I must say, I have to give kudos to Gordon-Levitt for doing something so seemingly mainstream yet very dark as a debut feature. Though the film is often very funny and sometimes pretty charming, Gordon-Levitt is luckily also not afraid to show his own character’s deepest flaws – it opens right with his character Jon describing in seductive, disturbing detail his porn-watching/jerking-off process and shows about as much as the movie’s hard-R rating will allow. It’s almost like a louder, flashier version of Shame at times. Much like that film, it eventually becomes something of an addiction-recovery drama, but doesn’t completely lose its charm or comedic bite. I do find it interesting how this, The World’s End and The Spectacular Now all come out so close to each other, all focusing on protagonists at various ages with varying degrees of likability, all dealing with an addiction that is unknowingly crippling them on one level or another. Don Jon isn’t as great or assured as those two, but it’s still a solid film on its own.

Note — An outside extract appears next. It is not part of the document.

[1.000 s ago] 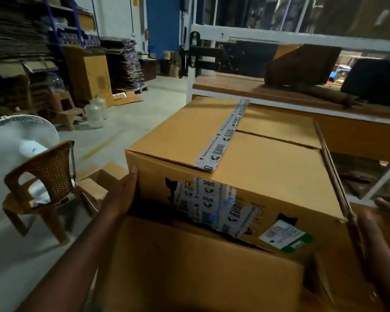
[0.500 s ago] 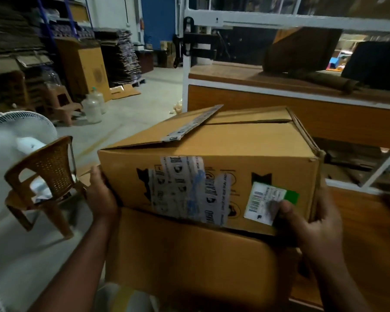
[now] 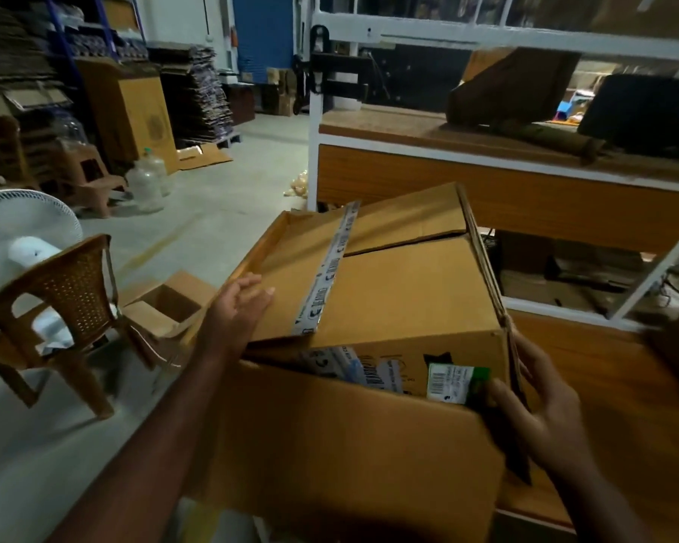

One thing that struck me was that even though the film is razor-focused on Jon, and almost all of the characters in the film are pretty much caricatures – Jon’s brotastic two buddies, the bimbo girlfriend always chewing on a piece of gum – they still somehow feel like real, whole people. Granted, I’ve never been to New Jersey, so maybe it is actually filled with people like this, but even though the ensemble feels highly exaggerated, it never takes you out of the picture. Tony Danza and Glenne Headly are both prime examples of this, as they embrace the more heightened parts of their roles – Danza is loud, football obsessed and can’t stop ogling Jon’s new girlfriend, Headly won’t stop bugging Jon about his love life – but they still feel real, and you never get the sense that Gordon-Levitt is being condescending towards them. I really liked that. And
The film also had a somewhat more formalistic style than you usually see in indie, character-based work on this. Some might interpret it as Gordon-Levitt trying to search for a directorial style as many debut directors do, but I didn’t sense any moments of “flashy for the sake of flashy.” Everything does a pretty good job of getting you into headspace of a man who thinks he’s happy, but has some deeper issues he’s incapable of realizing.
The main misstep is probably in the second half of the film, as we get into the typical beats of just about any addiction-recovery drama, and the movie doesn’t do too much to upend them. Julianne Moore is also misused and arguably miscast. It’s hard to get into that without spoiling too much, but unfortunately I think Moore was wasn’t the right casting choice here. Her character is one that starts on the sidelines on the story before working her way more and more into the main part of the story, which should feel surprising, but by putting such a recognizable face in the role, there’s no real surprise when that ends up happening. And the character itself is a little too two-dimensional, playing mostly in one (admittedly funny) gear for most of the film before switching to a more tragic one near the end. Moore does very solid work with the material, at least.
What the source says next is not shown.